Görüş: Trump’ın Davası Yolsuzluk Değil, Seçim Müdahalesi Konusu

Görüş: Trump’ın Davası Yolsuzluk Değil, Seçim Müdahalesi Konusu

Norman Eisen, CNN yasal analisti ve “Trying Trump: His First Election Interference Criminal Trial” kitabının editörüdür. Donald Trump’ın ilk azledilmesi ve yargılanması sırasında Temsilciler Meclisi Adalet Komitesi’nde danışman olarak görev yapmıştır. Bu yorumda ifade edilen görüşler kendi görüşleridir.

Eski Başkan Donald Trump’ın uzun zamandır beklenen Manhattan ceza davası Pazartesi günü eski başkanın jüri seçiminin görüşüldüğü mahkeme tarafından başlatıldı. Bu tarihi dava hakkında her yönüyle tartışmalar devam etmekte – davanın nasıl adlandırılacağı dahil. Trump’ı içeren dört beklenen ceza davasının ilki ve Amerikan tarihinde eski bir başkanın sanık olarak yer aldığı tek dava.

Dava uzun zamandır “sus payı” olarak adlandırılsa da, hakimin jüriye yönelik ilk önemli sözleri bu adlandırmanın yanlış olduğunu açıkça gösterdi. Bundan sonra buna bir “seçim müdahalesi” davası diyelim.

Jüriye davayı anlatırken hakim Donald Trump’ın, 2016 başkanlık seçimini yasadışı şekilde etkilemek üzere diğerleriyle anlaşma gizlemek amacıyla iş belgelerini sahteleştirdiği iddiaları hakkında “Şunun özü, Donald Trump’ın 2016 başkanlık seçimini yasadışı şekilde etkilemek amacıyla diğerleriyle bir anlaşmayı gizlemek için iş belgelerini sahtelemesidir.” dedi. (Trump suçsuz olduğunu iddia etmiş ve kendisine karşı açılan davaların hepsinde suçsuz olduğunu savunmuştur.)

Maskeli parayı vermek suç değildir. Bu davada iddia edilen suç belge sahteciliği, hakim detaylandırdı. Bu, bir başka suçu gizleme, yardım etme veya işlemek için niyeti gerektirir. Burada, savcılık, niyetin federal seçim kampanyası yasalarını ve aynı zamanda seçim yasasının “yasadışı etkileme”yi yasaklayan devlet kuralını ihlal etmek olduğunu iddia ediyor, yani seçim müdahalesi.

Bu nokta da Pazartesi günüki duruşmanın ilk yarısında ustaca vurgulandı. Sabah, soruşturmanın başlaması için gerekli olan kalan yasal anlaşmazlıkların çözümüne ayrıldı, çoğunlukla hangi kanıtların kullanılabileceğine dairdi. Yardımcı Bölge Savcısı Joshua Steinglass, zekice, önerdiği seçim müdahale teorisini kanıtlamak için delil noktalarını bu çerçeve içinde kronolojik olarak yapılandırarak ilerletti.

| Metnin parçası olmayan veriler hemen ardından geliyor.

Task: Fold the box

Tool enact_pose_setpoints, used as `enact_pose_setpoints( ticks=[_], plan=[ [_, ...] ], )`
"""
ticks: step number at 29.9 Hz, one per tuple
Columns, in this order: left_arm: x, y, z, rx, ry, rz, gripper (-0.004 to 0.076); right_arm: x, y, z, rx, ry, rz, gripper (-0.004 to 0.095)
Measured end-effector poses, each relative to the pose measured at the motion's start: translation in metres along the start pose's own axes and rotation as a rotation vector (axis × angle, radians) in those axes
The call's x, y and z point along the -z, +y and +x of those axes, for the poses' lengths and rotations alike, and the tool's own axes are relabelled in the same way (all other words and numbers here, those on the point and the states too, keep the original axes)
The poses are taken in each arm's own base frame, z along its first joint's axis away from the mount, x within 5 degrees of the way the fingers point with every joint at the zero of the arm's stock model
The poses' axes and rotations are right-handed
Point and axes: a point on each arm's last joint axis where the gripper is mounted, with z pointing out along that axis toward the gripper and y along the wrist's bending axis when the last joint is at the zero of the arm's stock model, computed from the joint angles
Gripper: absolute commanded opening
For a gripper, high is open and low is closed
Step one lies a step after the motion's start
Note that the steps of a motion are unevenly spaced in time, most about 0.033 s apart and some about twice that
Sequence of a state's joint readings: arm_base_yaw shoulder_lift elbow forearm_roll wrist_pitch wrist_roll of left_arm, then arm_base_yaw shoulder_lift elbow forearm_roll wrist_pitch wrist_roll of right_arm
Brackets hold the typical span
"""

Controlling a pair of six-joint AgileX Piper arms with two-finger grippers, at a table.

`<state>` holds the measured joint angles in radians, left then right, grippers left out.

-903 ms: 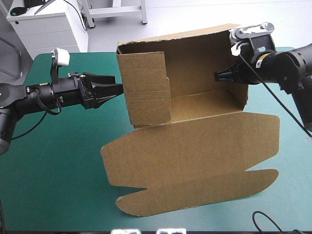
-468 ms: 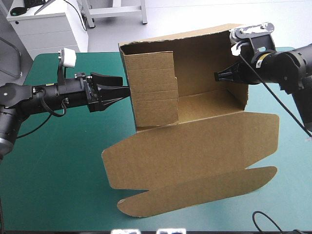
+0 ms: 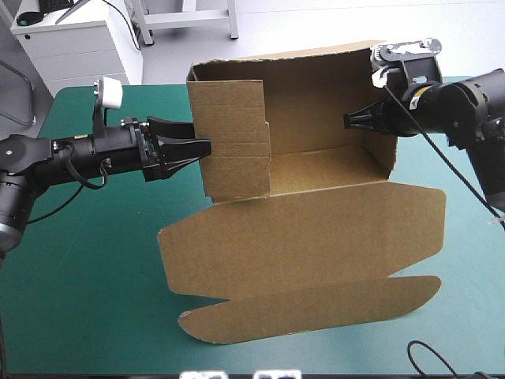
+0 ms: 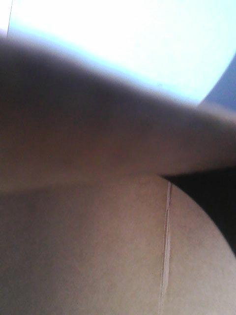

Steinglass, Trump’un, eski düzelteni Michael Cohen ve Amerikan Medya’nın, Ulusal Görünüm dergisini yayınlayan eski başkanı CEO David Pecker’la açıklandığı gibi 2015 yılı Ağustos ayındaki Trump Kulesi toplantısıyla ilgili sorunları göstermeye başladı. Trump’un kampanyasına fayda sağlamak için iddiaya göre skandal hikayeleri satın alıp onları gömerek kampanyasının etkisini azaltma “yakala ve öldür” planında anlaştıkları ileri sürüldü.

Steinglass, diğer önemli anlara temas eden hukuki meseleler ortaya koydu ve iddia edilen planın 2015 ve 2016 yılları boyunca nasıl geliştiği üzerinde durdu, Daniels ve Cohen’in ödeme yapılmasına ilişkin iki kritik oyuncuya kadar konuyu ele aldı, bunlar, duruşmada ne bekleyebileceğimizle ilgili ustaca bir özet oldu.